▶ Exercise data:
#####

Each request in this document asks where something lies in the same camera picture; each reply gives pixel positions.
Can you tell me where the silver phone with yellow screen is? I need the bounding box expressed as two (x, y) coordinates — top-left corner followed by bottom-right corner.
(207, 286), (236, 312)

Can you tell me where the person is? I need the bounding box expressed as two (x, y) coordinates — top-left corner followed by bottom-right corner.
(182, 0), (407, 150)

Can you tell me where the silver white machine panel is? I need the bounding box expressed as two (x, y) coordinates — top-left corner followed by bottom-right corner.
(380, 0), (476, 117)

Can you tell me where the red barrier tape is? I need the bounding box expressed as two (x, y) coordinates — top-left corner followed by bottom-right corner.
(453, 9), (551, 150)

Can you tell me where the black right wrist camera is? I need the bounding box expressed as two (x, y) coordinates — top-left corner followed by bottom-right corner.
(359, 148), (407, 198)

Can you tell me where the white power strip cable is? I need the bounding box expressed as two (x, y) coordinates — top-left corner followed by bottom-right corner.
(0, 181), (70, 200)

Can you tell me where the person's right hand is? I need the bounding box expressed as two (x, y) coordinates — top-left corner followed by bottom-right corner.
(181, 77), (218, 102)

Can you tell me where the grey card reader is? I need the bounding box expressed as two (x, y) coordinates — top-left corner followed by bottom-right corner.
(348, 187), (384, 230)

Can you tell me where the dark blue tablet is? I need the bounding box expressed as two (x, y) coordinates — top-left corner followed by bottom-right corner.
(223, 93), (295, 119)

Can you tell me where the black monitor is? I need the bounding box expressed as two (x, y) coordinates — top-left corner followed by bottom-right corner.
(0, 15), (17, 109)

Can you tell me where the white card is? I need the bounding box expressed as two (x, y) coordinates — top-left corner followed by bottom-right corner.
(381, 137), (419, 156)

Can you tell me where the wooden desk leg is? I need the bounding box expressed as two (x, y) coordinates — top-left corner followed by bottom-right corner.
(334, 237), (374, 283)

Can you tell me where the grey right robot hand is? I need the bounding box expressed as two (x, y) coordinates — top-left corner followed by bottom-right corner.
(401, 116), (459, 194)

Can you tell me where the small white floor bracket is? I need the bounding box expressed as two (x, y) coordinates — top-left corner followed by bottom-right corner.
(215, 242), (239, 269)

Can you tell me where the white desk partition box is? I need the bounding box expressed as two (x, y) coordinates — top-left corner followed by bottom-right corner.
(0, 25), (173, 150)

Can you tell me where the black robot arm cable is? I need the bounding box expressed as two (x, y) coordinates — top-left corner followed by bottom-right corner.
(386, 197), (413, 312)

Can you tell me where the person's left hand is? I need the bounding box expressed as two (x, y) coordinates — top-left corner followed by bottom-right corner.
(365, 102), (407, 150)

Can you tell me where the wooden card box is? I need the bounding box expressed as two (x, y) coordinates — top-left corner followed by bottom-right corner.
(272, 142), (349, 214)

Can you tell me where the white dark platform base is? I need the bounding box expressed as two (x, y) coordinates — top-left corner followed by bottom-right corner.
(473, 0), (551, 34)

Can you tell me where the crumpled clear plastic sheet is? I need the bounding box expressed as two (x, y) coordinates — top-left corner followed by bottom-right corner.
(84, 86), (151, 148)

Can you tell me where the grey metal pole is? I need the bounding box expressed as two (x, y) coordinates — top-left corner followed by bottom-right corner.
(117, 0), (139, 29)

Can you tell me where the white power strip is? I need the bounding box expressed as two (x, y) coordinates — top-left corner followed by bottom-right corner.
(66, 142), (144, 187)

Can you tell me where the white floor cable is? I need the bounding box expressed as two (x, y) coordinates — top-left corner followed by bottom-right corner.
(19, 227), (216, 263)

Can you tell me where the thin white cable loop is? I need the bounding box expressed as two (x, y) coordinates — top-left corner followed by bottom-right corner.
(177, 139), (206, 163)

#####

▶ To do: For this exercise, retype each entry from above exactly as it stands.

▶ Exercise result:
Each request in this document asks where something lies in the same camera picture; each reply gives pixel positions.
Can you tell me where the silver phone with yellow screen is? I need the bounding box expressed as two (x, y) coordinates — top-left corner followed by bottom-right corner.
(207, 286), (236, 312)

Can you tell me where the person is? I need the bounding box expressed as two (x, y) coordinates — top-left corner followed by bottom-right corner.
(182, 0), (407, 150)

Can you tell me where the silver white machine panel is? I need the bounding box expressed as two (x, y) coordinates — top-left corner followed by bottom-right corner.
(380, 0), (476, 117)

Can you tell me where the red barrier tape is? I need the bounding box expressed as two (x, y) coordinates — top-left corner followed by bottom-right corner.
(453, 9), (551, 150)

Can you tell me where the black right wrist camera is? I need the bounding box expressed as two (x, y) coordinates — top-left corner followed by bottom-right corner.
(359, 148), (407, 198)

Can you tell me where the white power strip cable is? I need the bounding box expressed as two (x, y) coordinates — top-left corner followed by bottom-right corner.
(0, 181), (70, 200)

Can you tell me where the person's right hand is? I need the bounding box expressed as two (x, y) coordinates — top-left corner followed by bottom-right corner.
(181, 77), (218, 102)

Can you tell me where the grey card reader is? I need the bounding box expressed as two (x, y) coordinates — top-left corner followed by bottom-right corner.
(348, 187), (384, 230)

Can you tell me where the dark blue tablet is? I need the bounding box expressed as two (x, y) coordinates — top-left corner followed by bottom-right corner.
(223, 93), (295, 119)

Can you tell me where the black monitor is? I need the bounding box expressed as two (x, y) coordinates — top-left corner followed by bottom-right corner.
(0, 15), (17, 109)

Can you tell me where the white card is? I need the bounding box expressed as two (x, y) coordinates — top-left corner followed by bottom-right corner.
(381, 137), (419, 156)

Can you tell me where the wooden desk leg is? I need the bounding box expressed as two (x, y) coordinates — top-left corner followed by bottom-right corner.
(334, 237), (374, 283)

Can you tell me where the grey right robot hand is? I need the bounding box expressed as two (x, y) coordinates — top-left corner followed by bottom-right corner.
(401, 116), (459, 194)

Can you tell me where the small white floor bracket is? I need the bounding box expressed as two (x, y) coordinates — top-left corner followed by bottom-right corner.
(215, 242), (239, 269)

Can you tell me where the white desk partition box is? I need the bounding box expressed as two (x, y) coordinates — top-left corner followed by bottom-right corner.
(0, 25), (173, 150)

Can you tell me where the black robot arm cable is? I need the bounding box expressed as two (x, y) coordinates — top-left corner followed by bottom-right corner.
(386, 197), (413, 312)

Can you tell me where the person's left hand is? I need the bounding box expressed as two (x, y) coordinates — top-left corner followed by bottom-right corner.
(365, 102), (407, 150)

Can you tell me where the wooden card box is? I need the bounding box expressed as two (x, y) coordinates — top-left corner followed by bottom-right corner.
(272, 142), (349, 214)

Can you tell me where the white dark platform base is? I need the bounding box expressed as two (x, y) coordinates — top-left corner followed by bottom-right corner.
(473, 0), (551, 34)

Can you tell me where the crumpled clear plastic sheet is? I need the bounding box expressed as two (x, y) coordinates — top-left corner followed by bottom-right corner.
(84, 86), (151, 148)

Can you tell me where the grey metal pole is? I need the bounding box expressed as two (x, y) coordinates — top-left corner followed by bottom-right corner.
(117, 0), (139, 29)

Can you tell me where the white power strip is? I need the bounding box expressed as two (x, y) coordinates — top-left corner followed by bottom-right corner.
(66, 142), (144, 187)

Can you tell me where the white floor cable is? I need the bounding box expressed as two (x, y) coordinates — top-left corner followed by bottom-right corner.
(19, 227), (216, 263)

Can you tell me where the thin white cable loop is? I need the bounding box expressed as two (x, y) coordinates — top-left corner followed by bottom-right corner.
(177, 139), (206, 163)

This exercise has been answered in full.